** Given data follows **
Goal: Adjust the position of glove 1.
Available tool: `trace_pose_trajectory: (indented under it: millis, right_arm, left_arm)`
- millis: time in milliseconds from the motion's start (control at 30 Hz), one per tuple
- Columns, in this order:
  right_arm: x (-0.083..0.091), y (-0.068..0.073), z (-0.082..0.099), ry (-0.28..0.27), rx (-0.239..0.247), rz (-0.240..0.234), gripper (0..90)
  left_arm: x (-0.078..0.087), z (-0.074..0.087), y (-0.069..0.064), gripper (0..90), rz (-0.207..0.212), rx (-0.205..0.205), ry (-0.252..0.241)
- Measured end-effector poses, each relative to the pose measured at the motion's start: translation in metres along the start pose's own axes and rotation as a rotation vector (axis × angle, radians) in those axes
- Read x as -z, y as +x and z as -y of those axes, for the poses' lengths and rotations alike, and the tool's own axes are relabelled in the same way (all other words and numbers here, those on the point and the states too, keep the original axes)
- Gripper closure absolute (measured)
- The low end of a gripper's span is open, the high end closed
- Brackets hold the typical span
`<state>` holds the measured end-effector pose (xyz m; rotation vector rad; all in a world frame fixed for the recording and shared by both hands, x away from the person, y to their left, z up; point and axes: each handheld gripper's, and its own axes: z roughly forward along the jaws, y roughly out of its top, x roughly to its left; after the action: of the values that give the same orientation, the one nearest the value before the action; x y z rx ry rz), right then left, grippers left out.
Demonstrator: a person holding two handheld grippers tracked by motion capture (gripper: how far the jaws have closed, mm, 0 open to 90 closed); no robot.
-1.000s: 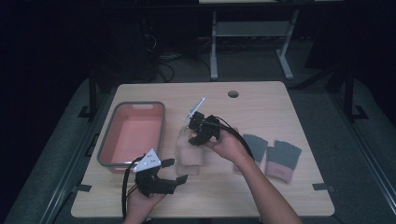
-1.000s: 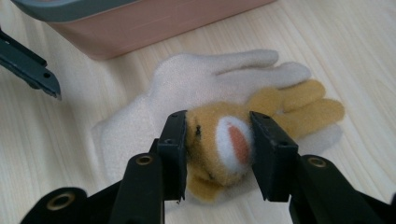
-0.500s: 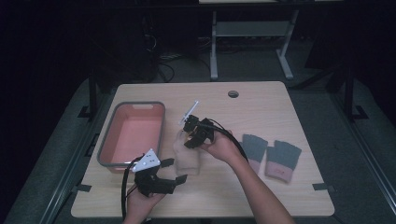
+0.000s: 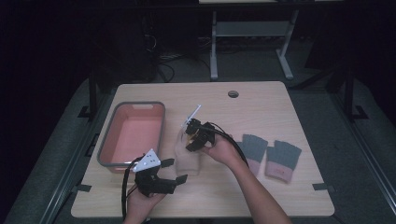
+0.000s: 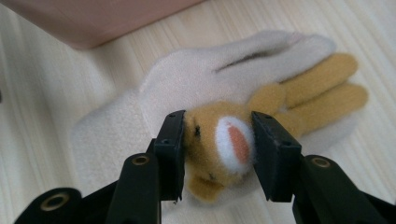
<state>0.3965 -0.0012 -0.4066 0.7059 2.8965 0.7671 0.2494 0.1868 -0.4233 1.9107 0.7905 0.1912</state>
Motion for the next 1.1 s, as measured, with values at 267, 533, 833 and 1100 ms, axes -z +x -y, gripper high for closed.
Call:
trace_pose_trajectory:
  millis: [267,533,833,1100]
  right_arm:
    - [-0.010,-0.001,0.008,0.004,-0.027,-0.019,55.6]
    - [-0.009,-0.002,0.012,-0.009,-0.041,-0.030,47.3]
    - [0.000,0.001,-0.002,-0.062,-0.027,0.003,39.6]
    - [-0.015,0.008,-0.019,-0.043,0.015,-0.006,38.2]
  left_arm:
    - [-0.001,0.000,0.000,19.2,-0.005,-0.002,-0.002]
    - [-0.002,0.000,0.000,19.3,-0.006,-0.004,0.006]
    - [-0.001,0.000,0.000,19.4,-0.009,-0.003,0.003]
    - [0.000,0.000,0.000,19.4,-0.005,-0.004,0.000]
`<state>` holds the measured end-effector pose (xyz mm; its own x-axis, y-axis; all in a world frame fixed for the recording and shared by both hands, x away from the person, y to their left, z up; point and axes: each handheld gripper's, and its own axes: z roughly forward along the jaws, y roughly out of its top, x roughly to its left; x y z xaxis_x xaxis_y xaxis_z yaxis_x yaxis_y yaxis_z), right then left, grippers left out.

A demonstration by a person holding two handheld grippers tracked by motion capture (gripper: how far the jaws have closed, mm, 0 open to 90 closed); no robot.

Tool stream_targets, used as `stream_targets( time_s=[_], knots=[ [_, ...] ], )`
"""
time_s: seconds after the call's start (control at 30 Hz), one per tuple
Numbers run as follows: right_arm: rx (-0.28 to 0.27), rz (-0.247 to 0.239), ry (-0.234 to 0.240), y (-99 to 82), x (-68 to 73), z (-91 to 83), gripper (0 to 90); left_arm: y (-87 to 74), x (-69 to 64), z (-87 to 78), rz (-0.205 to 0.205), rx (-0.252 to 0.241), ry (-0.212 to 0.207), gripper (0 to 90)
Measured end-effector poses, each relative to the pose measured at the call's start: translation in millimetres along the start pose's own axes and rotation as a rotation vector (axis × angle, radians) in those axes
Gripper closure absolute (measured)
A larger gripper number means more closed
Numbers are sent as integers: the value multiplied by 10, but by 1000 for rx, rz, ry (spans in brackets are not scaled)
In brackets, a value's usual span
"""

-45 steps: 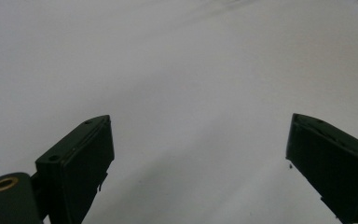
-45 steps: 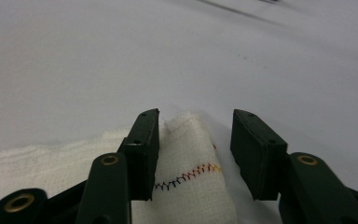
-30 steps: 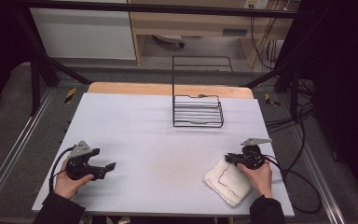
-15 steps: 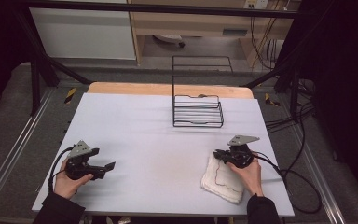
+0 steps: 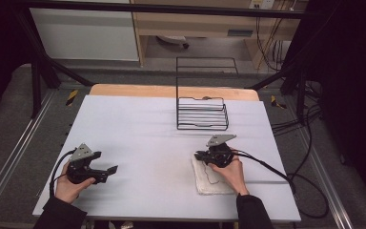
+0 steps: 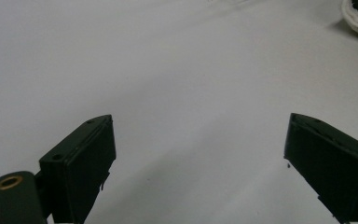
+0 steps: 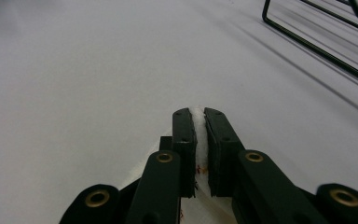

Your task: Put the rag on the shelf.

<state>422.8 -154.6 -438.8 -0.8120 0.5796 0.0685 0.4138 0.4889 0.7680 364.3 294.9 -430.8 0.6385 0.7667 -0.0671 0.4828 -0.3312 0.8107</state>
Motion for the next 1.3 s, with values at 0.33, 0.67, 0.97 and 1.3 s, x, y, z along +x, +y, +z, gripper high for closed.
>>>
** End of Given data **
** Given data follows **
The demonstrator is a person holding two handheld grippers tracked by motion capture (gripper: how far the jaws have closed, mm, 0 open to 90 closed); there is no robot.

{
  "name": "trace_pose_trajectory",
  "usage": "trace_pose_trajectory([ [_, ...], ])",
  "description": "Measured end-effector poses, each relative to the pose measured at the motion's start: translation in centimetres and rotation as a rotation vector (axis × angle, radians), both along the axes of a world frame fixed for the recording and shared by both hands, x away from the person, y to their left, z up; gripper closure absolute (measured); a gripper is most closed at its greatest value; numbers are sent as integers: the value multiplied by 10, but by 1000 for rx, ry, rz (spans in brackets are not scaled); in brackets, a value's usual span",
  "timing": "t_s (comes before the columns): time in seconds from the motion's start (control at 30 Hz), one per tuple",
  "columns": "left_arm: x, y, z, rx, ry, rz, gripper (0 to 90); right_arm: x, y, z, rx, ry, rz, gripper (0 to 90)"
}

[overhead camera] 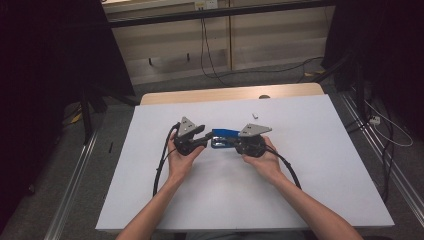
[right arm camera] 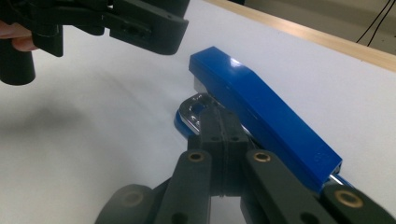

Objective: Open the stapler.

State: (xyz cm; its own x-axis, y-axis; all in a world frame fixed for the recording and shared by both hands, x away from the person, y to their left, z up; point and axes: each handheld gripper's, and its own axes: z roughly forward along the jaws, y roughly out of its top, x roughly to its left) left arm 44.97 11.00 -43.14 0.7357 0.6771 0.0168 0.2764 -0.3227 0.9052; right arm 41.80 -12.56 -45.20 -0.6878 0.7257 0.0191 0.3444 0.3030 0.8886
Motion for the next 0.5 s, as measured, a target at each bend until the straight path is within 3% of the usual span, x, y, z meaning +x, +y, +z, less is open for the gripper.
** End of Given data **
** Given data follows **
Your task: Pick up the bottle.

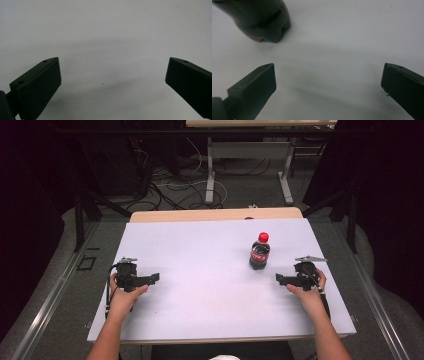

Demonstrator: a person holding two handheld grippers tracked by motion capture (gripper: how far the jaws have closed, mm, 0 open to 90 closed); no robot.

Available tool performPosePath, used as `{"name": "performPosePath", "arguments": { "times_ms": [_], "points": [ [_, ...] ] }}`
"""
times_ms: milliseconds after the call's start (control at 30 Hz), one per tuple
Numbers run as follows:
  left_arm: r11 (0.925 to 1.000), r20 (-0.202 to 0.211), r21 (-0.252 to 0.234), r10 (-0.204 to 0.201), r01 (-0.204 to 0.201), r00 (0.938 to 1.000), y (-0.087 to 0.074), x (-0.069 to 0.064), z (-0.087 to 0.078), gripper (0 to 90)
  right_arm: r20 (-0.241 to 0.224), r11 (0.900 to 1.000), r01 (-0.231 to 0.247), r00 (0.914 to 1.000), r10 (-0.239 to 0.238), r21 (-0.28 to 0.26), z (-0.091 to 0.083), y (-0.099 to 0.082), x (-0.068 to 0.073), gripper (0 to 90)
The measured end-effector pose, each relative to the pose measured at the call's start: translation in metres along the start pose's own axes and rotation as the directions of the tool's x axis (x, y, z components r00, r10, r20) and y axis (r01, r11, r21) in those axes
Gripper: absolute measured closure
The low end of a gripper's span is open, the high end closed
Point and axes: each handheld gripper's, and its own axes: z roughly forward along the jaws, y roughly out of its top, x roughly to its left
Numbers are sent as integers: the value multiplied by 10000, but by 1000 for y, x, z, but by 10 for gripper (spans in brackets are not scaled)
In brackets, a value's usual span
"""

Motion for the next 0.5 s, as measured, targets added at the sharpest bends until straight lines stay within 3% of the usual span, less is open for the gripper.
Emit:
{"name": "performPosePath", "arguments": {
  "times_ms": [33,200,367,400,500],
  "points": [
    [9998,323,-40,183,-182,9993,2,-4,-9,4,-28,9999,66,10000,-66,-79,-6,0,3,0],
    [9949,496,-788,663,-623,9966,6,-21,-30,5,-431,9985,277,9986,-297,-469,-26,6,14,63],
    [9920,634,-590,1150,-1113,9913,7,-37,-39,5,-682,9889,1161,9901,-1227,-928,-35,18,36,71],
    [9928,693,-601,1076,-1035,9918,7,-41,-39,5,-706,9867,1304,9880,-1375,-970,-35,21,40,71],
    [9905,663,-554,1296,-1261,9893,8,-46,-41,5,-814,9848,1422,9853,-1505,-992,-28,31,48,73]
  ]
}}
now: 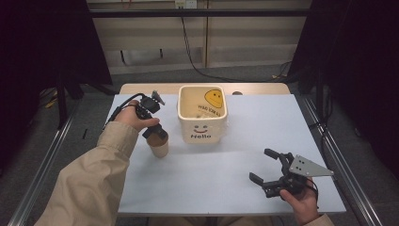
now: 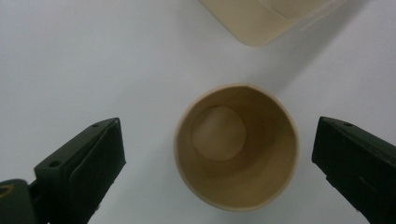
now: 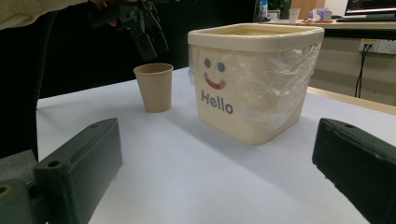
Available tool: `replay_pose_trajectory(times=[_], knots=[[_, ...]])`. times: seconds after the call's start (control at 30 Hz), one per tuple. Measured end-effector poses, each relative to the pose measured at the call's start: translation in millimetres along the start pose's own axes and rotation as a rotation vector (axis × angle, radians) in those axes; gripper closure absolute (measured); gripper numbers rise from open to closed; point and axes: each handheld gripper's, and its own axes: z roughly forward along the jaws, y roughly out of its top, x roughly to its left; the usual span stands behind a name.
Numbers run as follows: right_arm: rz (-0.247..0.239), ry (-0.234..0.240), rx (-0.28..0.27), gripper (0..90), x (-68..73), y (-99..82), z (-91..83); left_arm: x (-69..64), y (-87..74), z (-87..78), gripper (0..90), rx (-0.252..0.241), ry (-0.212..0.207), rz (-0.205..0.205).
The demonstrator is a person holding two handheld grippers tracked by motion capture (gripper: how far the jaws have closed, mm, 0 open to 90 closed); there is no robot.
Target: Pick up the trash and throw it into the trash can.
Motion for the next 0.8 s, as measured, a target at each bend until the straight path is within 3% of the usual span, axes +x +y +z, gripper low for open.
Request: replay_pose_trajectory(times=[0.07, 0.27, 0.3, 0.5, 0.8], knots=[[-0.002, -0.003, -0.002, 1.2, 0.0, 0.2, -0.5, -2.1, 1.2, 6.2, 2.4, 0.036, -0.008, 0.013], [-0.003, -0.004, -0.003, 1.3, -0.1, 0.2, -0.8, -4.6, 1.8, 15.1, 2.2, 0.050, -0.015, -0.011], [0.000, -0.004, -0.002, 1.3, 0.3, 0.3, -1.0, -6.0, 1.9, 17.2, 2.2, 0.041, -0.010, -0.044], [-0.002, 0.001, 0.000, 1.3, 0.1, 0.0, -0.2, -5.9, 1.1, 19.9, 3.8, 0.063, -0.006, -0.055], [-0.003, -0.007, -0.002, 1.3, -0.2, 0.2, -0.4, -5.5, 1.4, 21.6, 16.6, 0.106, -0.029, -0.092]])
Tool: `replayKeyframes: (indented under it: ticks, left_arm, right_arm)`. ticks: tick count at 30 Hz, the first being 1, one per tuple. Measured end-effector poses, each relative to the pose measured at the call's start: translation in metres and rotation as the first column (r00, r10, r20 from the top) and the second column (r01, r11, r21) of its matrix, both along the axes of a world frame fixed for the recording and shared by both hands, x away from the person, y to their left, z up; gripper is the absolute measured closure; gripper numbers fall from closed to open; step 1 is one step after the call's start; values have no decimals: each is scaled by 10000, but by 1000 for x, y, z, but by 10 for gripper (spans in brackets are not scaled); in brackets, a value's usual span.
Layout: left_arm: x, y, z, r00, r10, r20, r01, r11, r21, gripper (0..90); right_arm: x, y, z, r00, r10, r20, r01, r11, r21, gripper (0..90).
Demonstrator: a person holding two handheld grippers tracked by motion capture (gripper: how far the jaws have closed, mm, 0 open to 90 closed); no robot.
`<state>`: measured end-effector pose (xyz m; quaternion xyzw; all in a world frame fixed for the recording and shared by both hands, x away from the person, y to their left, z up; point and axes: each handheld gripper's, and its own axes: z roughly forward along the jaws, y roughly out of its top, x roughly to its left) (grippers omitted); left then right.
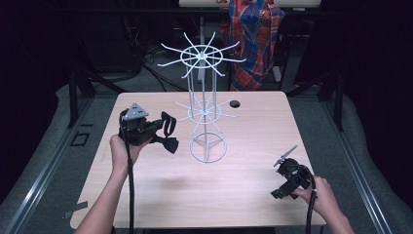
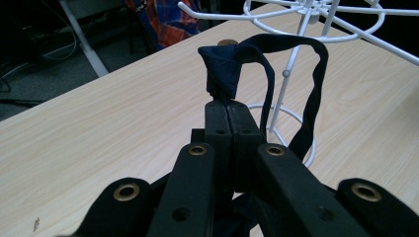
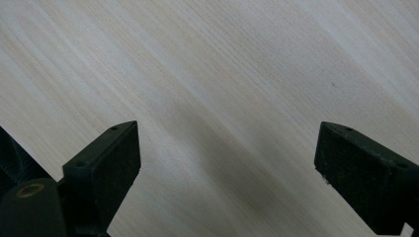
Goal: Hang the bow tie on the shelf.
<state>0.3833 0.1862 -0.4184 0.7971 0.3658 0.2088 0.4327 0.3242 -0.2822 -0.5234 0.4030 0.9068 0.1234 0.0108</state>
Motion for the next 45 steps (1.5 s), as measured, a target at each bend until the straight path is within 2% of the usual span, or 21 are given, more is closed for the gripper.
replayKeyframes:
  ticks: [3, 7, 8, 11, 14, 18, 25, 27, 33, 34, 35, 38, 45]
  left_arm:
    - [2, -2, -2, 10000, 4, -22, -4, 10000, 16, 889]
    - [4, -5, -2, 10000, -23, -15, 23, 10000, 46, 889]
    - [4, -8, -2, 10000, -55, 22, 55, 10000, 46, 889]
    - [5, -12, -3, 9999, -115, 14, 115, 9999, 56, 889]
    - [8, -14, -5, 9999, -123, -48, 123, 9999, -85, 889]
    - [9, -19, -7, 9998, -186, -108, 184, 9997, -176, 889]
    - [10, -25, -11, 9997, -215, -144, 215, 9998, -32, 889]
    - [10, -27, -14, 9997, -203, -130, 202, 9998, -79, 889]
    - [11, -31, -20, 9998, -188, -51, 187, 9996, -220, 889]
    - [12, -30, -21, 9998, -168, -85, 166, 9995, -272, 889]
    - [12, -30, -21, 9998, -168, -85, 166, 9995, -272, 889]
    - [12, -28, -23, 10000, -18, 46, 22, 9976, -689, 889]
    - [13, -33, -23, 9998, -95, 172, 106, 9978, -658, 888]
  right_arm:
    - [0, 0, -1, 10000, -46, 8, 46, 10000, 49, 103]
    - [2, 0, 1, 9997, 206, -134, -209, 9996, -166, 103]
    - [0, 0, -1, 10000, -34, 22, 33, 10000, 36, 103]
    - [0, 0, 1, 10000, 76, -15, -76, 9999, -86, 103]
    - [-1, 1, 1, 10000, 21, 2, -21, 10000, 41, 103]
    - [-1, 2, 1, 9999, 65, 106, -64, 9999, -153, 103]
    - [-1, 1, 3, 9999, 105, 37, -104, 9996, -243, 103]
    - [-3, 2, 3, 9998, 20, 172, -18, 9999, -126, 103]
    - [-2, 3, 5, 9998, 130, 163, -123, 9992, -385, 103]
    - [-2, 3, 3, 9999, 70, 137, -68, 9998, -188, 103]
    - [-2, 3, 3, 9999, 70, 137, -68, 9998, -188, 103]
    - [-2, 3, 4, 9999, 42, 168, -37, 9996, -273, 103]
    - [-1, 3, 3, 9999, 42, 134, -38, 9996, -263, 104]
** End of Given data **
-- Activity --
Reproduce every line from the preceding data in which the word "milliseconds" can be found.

-- Exercise result --
- millis: time in milliseconds from the motion's start (control at 30 Hz), one per tuple
times_ms: milliseconds after the call's start (control at 30 Hz), one per tuple

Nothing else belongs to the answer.